- **WHAT TO DO**
Look through the listing below for the line with "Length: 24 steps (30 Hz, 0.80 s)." and the line with "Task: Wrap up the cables". Copy both, along with every line between them, exactly and with no pictures.

- **RECORDS SUPPLIED**

_ _ _

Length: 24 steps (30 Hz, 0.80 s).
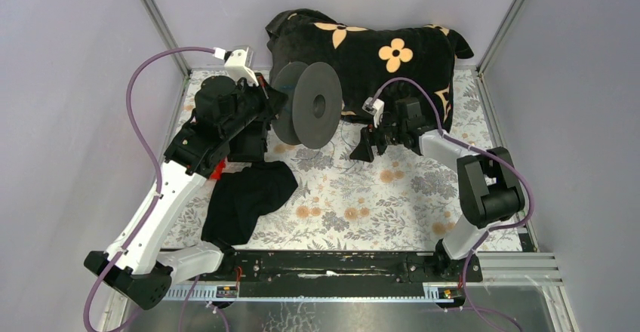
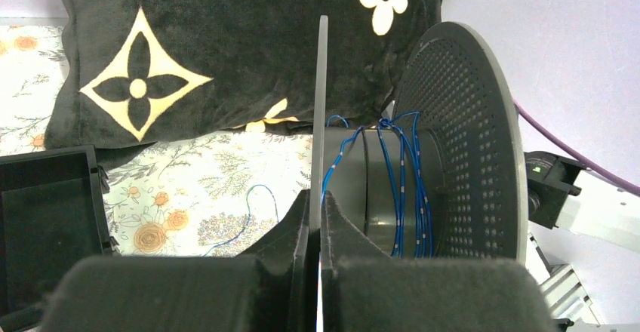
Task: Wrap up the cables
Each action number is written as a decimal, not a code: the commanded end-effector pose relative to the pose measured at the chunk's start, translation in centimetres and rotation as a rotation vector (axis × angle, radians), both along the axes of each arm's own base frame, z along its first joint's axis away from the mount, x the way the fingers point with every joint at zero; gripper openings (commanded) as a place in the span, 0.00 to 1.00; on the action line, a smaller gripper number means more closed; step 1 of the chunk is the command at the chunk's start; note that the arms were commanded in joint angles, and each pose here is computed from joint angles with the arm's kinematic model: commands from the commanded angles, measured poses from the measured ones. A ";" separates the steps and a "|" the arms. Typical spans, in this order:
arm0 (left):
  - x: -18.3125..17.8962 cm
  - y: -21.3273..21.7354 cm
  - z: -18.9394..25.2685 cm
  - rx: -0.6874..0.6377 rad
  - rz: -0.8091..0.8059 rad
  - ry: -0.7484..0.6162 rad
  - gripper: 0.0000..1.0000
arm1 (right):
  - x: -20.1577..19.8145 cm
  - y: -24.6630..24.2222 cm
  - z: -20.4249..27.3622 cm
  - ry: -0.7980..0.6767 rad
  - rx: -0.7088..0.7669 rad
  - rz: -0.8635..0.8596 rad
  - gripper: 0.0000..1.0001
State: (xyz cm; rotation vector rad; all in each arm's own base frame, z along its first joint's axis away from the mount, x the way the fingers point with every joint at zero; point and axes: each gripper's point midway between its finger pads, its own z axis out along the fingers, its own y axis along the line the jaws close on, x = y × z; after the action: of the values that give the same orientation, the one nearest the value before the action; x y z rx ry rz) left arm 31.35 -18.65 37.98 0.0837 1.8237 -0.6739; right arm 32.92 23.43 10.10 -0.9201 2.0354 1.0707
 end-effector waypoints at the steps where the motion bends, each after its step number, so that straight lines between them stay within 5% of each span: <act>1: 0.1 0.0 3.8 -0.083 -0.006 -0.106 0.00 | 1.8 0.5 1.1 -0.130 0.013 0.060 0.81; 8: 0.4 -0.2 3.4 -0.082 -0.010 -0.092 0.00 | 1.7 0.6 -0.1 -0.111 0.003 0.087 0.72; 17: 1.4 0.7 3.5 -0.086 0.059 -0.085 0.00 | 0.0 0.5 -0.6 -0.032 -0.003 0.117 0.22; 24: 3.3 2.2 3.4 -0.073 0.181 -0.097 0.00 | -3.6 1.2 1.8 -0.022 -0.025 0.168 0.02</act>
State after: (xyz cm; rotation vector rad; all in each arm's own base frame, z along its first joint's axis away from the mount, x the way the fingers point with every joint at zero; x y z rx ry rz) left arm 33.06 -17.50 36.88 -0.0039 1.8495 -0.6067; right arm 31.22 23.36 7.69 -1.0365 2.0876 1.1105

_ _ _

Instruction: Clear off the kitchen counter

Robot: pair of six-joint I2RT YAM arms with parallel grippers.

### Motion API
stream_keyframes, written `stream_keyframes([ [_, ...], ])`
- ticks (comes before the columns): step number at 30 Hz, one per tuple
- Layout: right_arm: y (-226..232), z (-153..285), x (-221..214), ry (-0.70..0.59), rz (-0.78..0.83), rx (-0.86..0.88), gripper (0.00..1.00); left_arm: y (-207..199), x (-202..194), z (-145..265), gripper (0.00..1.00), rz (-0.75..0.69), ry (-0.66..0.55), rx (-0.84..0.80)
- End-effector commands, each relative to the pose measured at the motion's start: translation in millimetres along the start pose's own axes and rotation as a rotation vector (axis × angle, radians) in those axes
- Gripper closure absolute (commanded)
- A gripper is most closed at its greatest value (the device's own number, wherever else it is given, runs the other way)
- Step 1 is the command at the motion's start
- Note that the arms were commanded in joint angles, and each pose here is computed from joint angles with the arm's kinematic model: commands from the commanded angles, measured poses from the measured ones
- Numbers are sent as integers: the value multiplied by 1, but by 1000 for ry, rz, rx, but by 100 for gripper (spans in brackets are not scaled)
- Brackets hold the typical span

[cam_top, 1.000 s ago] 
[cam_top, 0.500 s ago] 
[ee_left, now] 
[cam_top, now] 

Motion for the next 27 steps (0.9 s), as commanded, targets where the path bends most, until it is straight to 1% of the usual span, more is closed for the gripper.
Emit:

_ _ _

- **RESPONSE BOX**
Length: 24 steps (30 Hz, 0.80 s).
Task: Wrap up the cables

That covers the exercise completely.